R: Grouped Panel Data Model

grouped_plm {PAGFL}

R Documentation

Grouped Panel Data Model

Description

Estimate a grouped panel data model given an observed group structure. Slope parameters are homogeneous within groups but heterogeneous across groups. This function supports both static and dynamic panel data models, with or without endogenous regressors.

Usage

grouped_plm(
  formula,
  data,
  groups,
  index = NULL,
  n_periods = NULL,
  method = "PLS",
  Z = NULL,
  bias_correc = FALSE,
  rho = 0.07 * log(N * n_periods)/sqrt(N * n_periods),
  verbose = TRUE,
  parallel = TRUE,
  ...
)

## S3 method for class 'gplm'
print(x, ...)

## S3 method for class 'gplm'
formula(x, ...)

## S3 method for class 'gplm'
df.residual(object, ...)

## S3 method for class 'gplm'
summary(object, ...)

## S3 method for class 'gplm'
coef(object, ...)

## S3 method for class 'gplm'
residuals(object, ...)

## S3 method for class 'gplm'
fitted(object, ...)

Arguments

`formula`	a formula object describing the model to be estimated.
`data`	a `data.frame` or `matrix` holding a panel data set.
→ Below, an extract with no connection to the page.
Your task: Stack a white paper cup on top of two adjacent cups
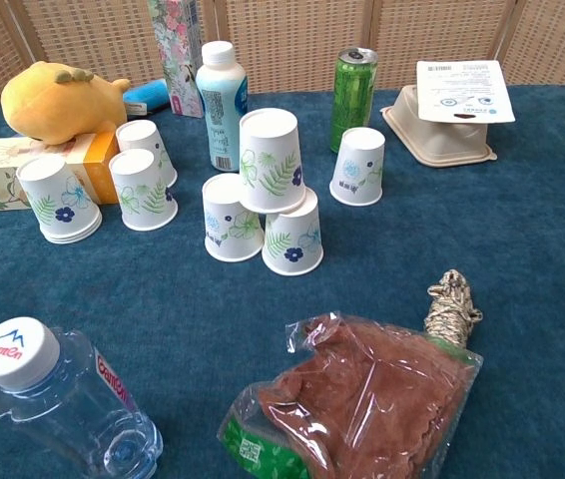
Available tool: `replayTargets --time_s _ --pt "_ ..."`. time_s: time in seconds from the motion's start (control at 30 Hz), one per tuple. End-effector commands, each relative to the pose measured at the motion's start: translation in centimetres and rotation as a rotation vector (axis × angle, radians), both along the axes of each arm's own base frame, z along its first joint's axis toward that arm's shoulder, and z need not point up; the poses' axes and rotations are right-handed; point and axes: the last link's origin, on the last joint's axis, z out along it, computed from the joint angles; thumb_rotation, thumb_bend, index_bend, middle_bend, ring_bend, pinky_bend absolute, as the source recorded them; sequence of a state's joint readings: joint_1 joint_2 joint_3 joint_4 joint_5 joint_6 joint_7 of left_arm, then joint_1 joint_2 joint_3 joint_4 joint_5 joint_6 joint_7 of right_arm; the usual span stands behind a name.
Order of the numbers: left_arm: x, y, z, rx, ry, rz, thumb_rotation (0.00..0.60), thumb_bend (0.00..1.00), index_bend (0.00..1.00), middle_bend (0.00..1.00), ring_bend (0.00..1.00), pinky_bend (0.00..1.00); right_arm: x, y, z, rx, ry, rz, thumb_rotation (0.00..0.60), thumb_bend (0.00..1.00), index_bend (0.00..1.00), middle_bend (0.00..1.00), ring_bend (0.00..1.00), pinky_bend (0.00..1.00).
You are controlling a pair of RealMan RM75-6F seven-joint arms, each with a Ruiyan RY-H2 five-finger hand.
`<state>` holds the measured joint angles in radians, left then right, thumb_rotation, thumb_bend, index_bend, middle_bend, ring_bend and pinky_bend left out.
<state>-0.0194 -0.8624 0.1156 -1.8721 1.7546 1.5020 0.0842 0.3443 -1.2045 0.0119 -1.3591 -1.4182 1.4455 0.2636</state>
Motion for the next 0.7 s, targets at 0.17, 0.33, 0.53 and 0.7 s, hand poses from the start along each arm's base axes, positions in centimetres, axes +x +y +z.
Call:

If no `index` variables are provided, the panel must be balanced and ordered in the long format `\bold{Y}=(Y_1^\prime, \dots, Y_N^\prime)^\prime`, `Y_i = (Y_{i1}, \dots, Y_{iT})^\prime` with `Y_{it} = (y_{it}, x_{it}^\prime)^\prime`. Conversely, if `data` is not ordered or not balanced, `data` must include two index variables that declare the cross-sectional unit `i` and the time period `t` of each observation.
`groups`	a numerical or character vector of length `N` that indicates the group membership of each cross-sectional unit `i`.
`index`	a character vector holding two strings. The first string denotes the name of the index variable identifying the cross-sectional unit `i`, and the second string represents the name of the variable declaring the time period `t`. In case of a balanced panel data set that is ordered in the long format, `index` can be left empty if the the number of time periods `n_periods` is supplied.
`n_periods`	the number of observed time periods `T`. If an `index` is passed, this argument can be left empty.
`method`	the estimation method. Options are `"PLS"` for using the penalized least squares (PLS) algorithm. We recommend PLS in case of (weakly) exogenous regressors (Mehrabani, 2023, sec. 2.2). `"PGMM"` for using the penalized Generalized Method of Moments (PGMM). PGMM is required when instrumenting endogenous regressors, in which case a matrix `\bold{Z}` containing the necessary exogenous instruments must be supplied (Mehrabani, 2023, sec. 2.3). Default is `"PLS"`.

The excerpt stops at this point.